- **Supplied material**:
*** Begin section ***

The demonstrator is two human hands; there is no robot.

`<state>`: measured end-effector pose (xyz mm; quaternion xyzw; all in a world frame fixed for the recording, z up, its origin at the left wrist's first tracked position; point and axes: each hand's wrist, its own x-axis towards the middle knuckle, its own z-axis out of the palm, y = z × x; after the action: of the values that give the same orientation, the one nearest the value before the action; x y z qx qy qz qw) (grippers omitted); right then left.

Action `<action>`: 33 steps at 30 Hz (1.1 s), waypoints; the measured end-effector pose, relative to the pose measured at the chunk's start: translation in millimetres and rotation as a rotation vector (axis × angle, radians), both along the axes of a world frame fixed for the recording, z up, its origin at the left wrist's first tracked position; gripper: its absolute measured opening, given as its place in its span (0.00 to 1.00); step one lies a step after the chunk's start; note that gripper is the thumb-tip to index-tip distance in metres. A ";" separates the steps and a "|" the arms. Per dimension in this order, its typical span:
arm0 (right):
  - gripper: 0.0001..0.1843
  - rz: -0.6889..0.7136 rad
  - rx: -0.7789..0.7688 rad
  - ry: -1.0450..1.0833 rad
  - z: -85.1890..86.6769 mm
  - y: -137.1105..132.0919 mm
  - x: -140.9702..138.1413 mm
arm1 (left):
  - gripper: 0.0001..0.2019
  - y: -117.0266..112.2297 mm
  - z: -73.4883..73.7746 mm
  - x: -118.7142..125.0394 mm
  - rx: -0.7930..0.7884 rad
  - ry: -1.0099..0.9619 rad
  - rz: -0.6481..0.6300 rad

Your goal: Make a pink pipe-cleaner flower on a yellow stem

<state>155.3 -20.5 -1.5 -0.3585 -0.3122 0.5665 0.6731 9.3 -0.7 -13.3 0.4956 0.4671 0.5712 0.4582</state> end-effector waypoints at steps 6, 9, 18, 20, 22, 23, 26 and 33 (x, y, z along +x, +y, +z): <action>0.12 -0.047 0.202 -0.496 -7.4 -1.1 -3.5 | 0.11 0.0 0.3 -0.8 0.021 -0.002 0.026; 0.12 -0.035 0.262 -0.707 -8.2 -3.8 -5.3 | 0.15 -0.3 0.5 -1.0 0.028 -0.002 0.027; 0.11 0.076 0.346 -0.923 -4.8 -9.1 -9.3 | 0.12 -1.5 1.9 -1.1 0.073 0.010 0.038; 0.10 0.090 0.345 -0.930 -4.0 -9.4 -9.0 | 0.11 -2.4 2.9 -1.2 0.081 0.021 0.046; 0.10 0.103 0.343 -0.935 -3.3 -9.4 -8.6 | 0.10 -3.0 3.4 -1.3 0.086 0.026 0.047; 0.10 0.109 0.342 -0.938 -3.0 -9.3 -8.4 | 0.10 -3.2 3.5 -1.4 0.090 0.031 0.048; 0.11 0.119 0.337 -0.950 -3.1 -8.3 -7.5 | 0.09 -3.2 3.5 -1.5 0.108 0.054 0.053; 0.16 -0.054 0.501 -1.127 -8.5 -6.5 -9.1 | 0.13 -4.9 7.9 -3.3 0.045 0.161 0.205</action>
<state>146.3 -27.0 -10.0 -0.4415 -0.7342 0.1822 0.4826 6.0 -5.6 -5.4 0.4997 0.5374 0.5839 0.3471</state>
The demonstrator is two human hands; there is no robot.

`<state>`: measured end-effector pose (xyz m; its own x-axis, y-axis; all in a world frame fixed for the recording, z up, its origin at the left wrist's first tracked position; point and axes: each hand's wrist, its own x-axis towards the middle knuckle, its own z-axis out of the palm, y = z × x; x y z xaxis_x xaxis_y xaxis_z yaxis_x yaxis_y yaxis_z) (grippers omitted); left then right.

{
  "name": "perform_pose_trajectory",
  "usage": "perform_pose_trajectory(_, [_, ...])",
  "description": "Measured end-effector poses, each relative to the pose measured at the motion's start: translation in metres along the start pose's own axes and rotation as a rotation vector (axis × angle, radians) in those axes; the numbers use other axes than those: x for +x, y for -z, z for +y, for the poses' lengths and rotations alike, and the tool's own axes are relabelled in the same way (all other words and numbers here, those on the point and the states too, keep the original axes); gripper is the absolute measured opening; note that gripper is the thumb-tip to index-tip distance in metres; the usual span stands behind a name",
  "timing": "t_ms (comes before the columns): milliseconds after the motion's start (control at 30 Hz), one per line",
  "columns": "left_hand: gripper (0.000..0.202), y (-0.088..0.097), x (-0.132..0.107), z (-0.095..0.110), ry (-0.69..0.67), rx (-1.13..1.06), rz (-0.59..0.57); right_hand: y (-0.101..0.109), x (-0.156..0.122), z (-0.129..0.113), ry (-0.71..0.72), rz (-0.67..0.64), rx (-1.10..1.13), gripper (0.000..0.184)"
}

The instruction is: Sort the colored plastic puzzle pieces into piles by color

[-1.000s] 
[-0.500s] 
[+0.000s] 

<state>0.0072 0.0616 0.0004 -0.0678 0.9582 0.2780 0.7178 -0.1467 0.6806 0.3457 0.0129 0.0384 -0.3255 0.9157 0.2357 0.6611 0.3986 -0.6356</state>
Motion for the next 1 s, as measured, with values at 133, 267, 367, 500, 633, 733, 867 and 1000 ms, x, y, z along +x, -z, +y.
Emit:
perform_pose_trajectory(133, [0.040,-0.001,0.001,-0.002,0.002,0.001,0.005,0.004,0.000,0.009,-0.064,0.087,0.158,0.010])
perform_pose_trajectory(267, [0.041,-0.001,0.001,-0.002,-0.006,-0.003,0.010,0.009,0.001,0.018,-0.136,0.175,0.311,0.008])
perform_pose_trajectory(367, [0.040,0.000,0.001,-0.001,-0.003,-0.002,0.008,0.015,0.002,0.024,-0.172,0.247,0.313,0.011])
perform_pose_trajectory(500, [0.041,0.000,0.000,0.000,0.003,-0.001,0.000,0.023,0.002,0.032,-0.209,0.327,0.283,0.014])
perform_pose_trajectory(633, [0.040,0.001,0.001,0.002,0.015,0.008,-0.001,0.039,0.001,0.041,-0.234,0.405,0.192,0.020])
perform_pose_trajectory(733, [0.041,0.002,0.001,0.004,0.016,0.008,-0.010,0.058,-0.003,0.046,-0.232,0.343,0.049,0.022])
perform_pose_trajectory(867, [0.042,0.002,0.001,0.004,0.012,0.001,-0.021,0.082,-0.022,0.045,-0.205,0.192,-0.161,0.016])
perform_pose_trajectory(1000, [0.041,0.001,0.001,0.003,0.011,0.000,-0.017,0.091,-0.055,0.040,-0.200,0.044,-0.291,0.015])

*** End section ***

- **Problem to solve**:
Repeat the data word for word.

- **Written answer**:
The demonstrator is two human hands; there is no robot.

`<state>`: measured end-effector pose (xyz mm; quaternion xyzw; all in a world frame fixed for the recording, z up, its origin at the left wrist's first tracked position; point and axes: each hand's wrist, its own x-axis towards the middle knuckle, its own z-axis out of the palm, y = z × x; after the action: of the values that give the same orientation, the one nearest the value before the action; x y z qx qy qz qw) (grippers omitted); right then left.

Action `<action>`: 33 steps at 30 Hz (1.1 s), waypoints; the measured end-effector pose, relative to the pose measured at the chunk's start: translation in millimetres and rotation as a rotation vector (axis × angle, radians), both along the axes of a world frame fixed for the recording, z up, its origin at the left wrist's first tracked position; gripper: its absolute measured opening, given as its place in its span (0.00 to 1.00); step one lies a step after the chunk's start; note that gripper is the thumb-tip to index-tip distance in metres. A ";" separates the steps and a "|" the arms. Per dimension in this order, its typical span:
arm0 (right):
  - gripper: 0.0001..0.1843
  - rz: -0.6889..0.7136 rad
  - rx: -0.7789..0.7688 rad
  - ry: -1.0450..1.0833 rad
  - z: -85.1890..86.6769 mm
  - y: -137.1105..132.0919 mm
  - x: -140.9702..138.1413 mm
arm1 (left):
  - gripper: 0.0001..0.2019
  - y: -117.0266..112.2297 mm
  - z: -73.4883..73.7746 mm
  - x: -118.7142..125.0394 mm
  - rx: -0.7930..0.7884 rad
  - ry: -1.0099..0.9619 rad
  - rz: -0.6481..0.6300 rad

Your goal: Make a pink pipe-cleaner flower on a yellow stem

<state>155.3 -20.5 -1.5 -0.3585 -0.3122 0.5665 0.6731 9.3 -0.7 -13.3 0.4956 0.4671 0.5712 0.4582</state> end-effector waypoints at steps 6, 9, 18, 20, 22, 23, 26 and 33 (x, y, z along +x, +y, +z): <action>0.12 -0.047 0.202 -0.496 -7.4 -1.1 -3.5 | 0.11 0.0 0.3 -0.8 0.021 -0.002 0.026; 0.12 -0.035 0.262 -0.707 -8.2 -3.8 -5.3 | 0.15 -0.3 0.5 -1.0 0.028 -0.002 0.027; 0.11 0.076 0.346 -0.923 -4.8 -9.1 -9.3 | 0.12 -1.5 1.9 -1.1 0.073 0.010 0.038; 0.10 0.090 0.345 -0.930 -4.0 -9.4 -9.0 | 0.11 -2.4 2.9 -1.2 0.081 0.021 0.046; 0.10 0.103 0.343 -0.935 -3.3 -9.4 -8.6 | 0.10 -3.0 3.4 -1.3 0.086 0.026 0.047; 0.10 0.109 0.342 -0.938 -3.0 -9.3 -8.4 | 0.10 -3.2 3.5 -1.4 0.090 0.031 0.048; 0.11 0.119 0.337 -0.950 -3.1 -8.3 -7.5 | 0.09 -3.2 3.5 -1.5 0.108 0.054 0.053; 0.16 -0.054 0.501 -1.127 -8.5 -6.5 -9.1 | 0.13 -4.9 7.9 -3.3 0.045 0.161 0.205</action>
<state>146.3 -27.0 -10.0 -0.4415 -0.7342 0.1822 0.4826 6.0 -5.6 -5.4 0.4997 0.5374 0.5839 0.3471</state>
The demonstrator is two human hands; there is no robot.

`<state>`: measured end-effector pose (xyz m; its own x-axis, y-axis; all in a world frame fixed for the recording, z up, its origin at the left wrist's first tracked position; point and axes: each hand's wrist, its own x-axis towards the middle knuckle, its own z-axis out of the palm, y = z × x; x y z xaxis_x xaxis_y xaxis_z yaxis_x yaxis_y yaxis_z) (grippers omitted); left then right.

{
  "name": "perform_pose_trajectory",
  "usage": "perform_pose_trajectory(_, [_, ...])",
  "description": "Measured end-effector poses, each relative to the pose measured at the motion's start: translation in metres along the start pose's own axes and rotation as a rotation vector (axis × angle, radians) in those axes; the numbers use other axes than those: x for +x, y for -z, z for +y, for the poses' lengths and rotations alike, and the tool's own axes are relabelled in the same way (all other words and numbers here, those on the point and the states too, keep the original axes); gripper is the absolute measured opening; note that gripper is the thumb-tip to index-tip distance in metres; the usual span stands behind a name",
  "timing": "t_ms (comes before the columns): milliseconds after the motion's start (control at 30 Hz), one per line",
  "columns": "left_hand: gripper (0.000..0.202), y (-0.088..0.097), x (-0.132..0.107), z (-0.095..0.110), ry (-0.69..0.67), rx (-1.13..1.06), rz (-0.59..0.57); right_hand: y (-0.101..0.109), x (-0.156..0.122), z (-0.129..0.113), ry (-0.71..0.72), rz (-0.67..0.64), rx (-1.10..1.13), gripper (0.000..0.184)"
}

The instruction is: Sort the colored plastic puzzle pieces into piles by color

[-1.000s] 
[-0.500s] 
[+0.000s] 

<state>0.0072 0.0616 0.0004 -0.0678 0.9582 0.2780 0.7178 -0.1467 0.6806 0.3457 0.0129 0.0384 -0.3255 0.9157 0.2357 0.6611 0.3986 -0.6356</state>
Motion for the next 1 s, as measured, with values at 133, 267, 367, 500, 633, 733, 867 and 1000 ms, x, y, z along +x, -z, +y.
Emit:
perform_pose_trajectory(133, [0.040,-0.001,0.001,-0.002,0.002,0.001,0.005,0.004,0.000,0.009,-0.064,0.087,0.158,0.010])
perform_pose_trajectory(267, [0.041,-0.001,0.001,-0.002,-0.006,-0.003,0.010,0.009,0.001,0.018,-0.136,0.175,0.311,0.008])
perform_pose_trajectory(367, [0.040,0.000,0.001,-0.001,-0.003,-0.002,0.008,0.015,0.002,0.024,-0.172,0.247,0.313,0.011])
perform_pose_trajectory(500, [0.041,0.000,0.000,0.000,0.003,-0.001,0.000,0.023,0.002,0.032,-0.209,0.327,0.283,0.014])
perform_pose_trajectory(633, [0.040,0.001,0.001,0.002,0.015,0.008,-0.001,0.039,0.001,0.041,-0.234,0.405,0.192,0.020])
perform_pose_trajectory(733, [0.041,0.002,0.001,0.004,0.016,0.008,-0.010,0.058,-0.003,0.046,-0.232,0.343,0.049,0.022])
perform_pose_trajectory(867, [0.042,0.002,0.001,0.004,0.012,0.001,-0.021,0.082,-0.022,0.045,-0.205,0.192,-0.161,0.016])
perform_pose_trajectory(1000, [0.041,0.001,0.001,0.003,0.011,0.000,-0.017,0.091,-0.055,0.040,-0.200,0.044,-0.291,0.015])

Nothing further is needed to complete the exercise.